## The input
+--
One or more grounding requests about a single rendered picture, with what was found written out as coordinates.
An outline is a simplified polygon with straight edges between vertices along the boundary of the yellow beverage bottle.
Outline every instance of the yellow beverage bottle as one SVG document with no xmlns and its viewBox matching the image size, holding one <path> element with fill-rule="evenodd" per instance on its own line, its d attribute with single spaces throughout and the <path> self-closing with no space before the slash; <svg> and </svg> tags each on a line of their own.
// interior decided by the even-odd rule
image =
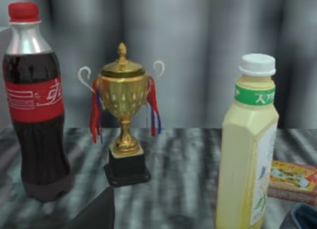
<svg viewBox="0 0 317 229">
<path fill-rule="evenodd" d="M 275 59 L 244 55 L 235 100 L 222 124 L 216 229 L 260 229 L 278 121 Z"/>
</svg>

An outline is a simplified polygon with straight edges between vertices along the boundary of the trophy lid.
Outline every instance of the trophy lid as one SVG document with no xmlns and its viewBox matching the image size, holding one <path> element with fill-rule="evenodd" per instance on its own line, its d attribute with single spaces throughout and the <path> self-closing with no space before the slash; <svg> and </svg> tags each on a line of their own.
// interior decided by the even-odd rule
<svg viewBox="0 0 317 229">
<path fill-rule="evenodd" d="M 126 59 L 127 48 L 123 43 L 120 43 L 118 53 L 119 59 L 106 64 L 101 70 L 101 75 L 113 78 L 130 78 L 144 74 L 142 65 Z"/>
</svg>

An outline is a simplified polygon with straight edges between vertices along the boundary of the bottle base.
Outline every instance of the bottle base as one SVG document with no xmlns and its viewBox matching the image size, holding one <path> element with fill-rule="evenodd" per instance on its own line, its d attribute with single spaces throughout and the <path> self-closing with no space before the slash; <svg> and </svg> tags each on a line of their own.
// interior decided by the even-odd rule
<svg viewBox="0 0 317 229">
<path fill-rule="evenodd" d="M 47 185 L 34 185 L 23 182 L 26 194 L 29 197 L 35 198 L 41 202 L 50 202 L 65 195 L 72 189 L 73 184 L 74 181 L 71 174 L 57 182 Z"/>
</svg>

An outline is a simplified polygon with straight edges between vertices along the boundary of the ribbon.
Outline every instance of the ribbon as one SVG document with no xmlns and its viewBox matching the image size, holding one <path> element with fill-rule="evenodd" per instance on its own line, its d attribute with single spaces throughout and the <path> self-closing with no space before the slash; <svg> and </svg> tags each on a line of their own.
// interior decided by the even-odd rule
<svg viewBox="0 0 317 229">
<path fill-rule="evenodd" d="M 158 134 L 161 132 L 161 122 L 159 117 L 159 109 L 157 104 L 156 90 L 155 90 L 155 81 L 149 76 L 149 94 L 147 96 L 147 101 L 151 106 L 151 136 L 155 136 L 155 114 L 158 118 Z"/>
<path fill-rule="evenodd" d="M 89 128 L 90 133 L 93 135 L 93 142 L 97 142 L 97 135 L 100 135 L 100 108 L 98 105 L 100 105 L 99 101 L 99 90 L 97 87 L 97 80 L 95 79 L 93 82 L 93 94 L 92 94 L 92 104 L 90 109 L 90 119 L 89 119 Z"/>
</svg>

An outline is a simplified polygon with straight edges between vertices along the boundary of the trophy finial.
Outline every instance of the trophy finial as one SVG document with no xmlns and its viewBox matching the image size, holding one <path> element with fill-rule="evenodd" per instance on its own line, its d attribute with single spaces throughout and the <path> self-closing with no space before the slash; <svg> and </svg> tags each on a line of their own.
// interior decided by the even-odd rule
<svg viewBox="0 0 317 229">
<path fill-rule="evenodd" d="M 123 42 L 120 43 L 118 47 L 118 53 L 119 53 L 119 65 L 120 69 L 123 70 L 124 67 L 127 65 L 128 60 L 126 59 L 126 54 L 127 54 L 127 48 Z"/>
</svg>
+--
From the material given, work out how many lines hold the string "yellow"; state that number and nothing further.

## Your response
2